Repetitive stereotyped behaviors are core symptoms of autism spectrum disorders (ASD) and fragile X syndrome (FXS), the prevalent genetic cause of intellectual disability and autism. The nigrostriatal dopamine (DA) circuit rules movement and creation of habits and sequential behaviors; therefore, its dysregulation could promote autistic repetitive behaviors. Nevertheless, inspection of substantia nigra pars compacta (SNpc) DA neurons in ASD models has been overlooked and specific evidence of their altered activity in ASD and FXS is absent. Here, we show that hyperactivity of SNpc DA neurons is an early feature of FXS. The underlying mechanism relies on an interplay between metabotropic glutamate receptor 1 (mGluR1) and ErbB tyrosine kinases, receptors for the neurotrophic and differentiation factors known as neuregulins. Up-regulation of ErbB4 and ErbB2 in nigral DA neurons drives neuronal hyperactivity and repetitive behaviors of the FXS mouse, concurrently rescued by ErbB inhibition. In conclusion, beyond providing the first evidence that nigral DA neuron hyperactivity is a signature of FXS and nigral mGluR1 and ErbB4/2 play a relevant role in FXS etiology, we demonstrate that inhibiting ErbB is a valuable pharmacological approach to attenuate stereotyped repetitive behaviors, thus opening an avenue toward innovative therapies for ASD and FXS treatment.

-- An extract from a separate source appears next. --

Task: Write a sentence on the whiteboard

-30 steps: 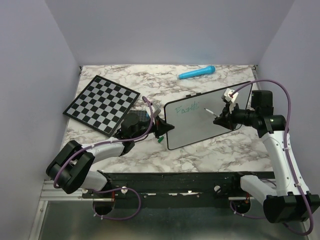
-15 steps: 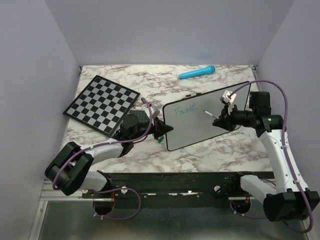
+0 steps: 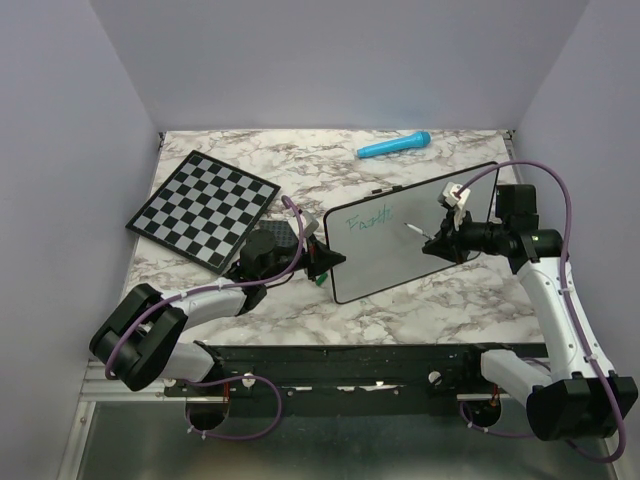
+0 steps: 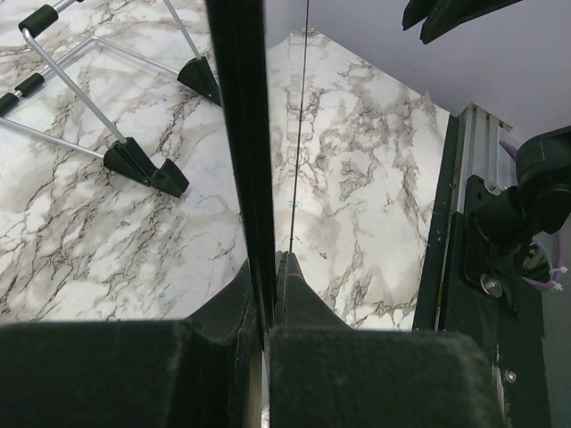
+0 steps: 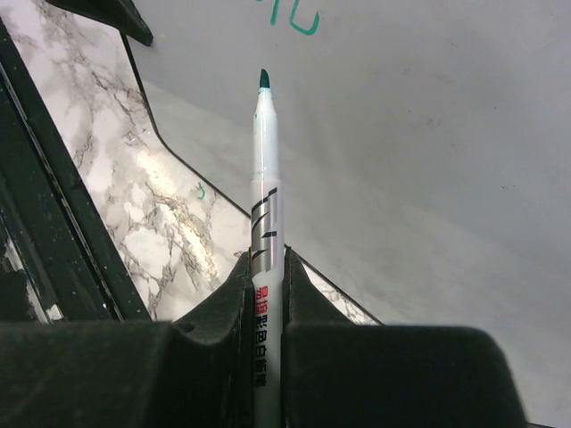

重复的刻板行为是自闭症谱系障碍 （ASD） 和脆性 X 综合征 （FXS） 的核心症状，脆性 X 综合征是智力障碍和自闭症的普遍遗传原因。黑质纹状体多巴胺 （DA） 回路控制习惯和顺序行为的运动和创造;因此，其失调可能会促进自闭症重复行为。然而，在 ASD 模型中对黑质致密部 （SNpc） DA 神经元的检查被忽视了，并且不存在它们在 ASD 和 FXS 中活性改变的具体证据。在这里，我们表明 SNpc DA 神经元的多活度是 FXS 的早期特征。潜在机制依赖于代谢型谷氨酸受体 1 （mGluR1） 和 ErbB 酪氨酸激酶之间的相互作用，ErbB 酪氨酸激酶是神经营养因子和分化因子的受体，称为神经调节蛋白。黑质 DA 神经元中 ErbB4 和 ErbB2 的上调驱动 FXS 小鼠的神经元多动和重复行为，同时受到 ErbB 抑制的拯救。总之，除了提供第一个证据证明黑质 DA 神经元多动是 FXS 的特征并且黑质 mGluR1 和 ErbB4/2 在 FXS 病因中起相关作用之外，我们还证明抑制 ErbB 是一种有价值的药理学方法，可以减轻刻板的重复行为，从而为 ASD 和 FXS 治疗的创新疗法开辟一条途径。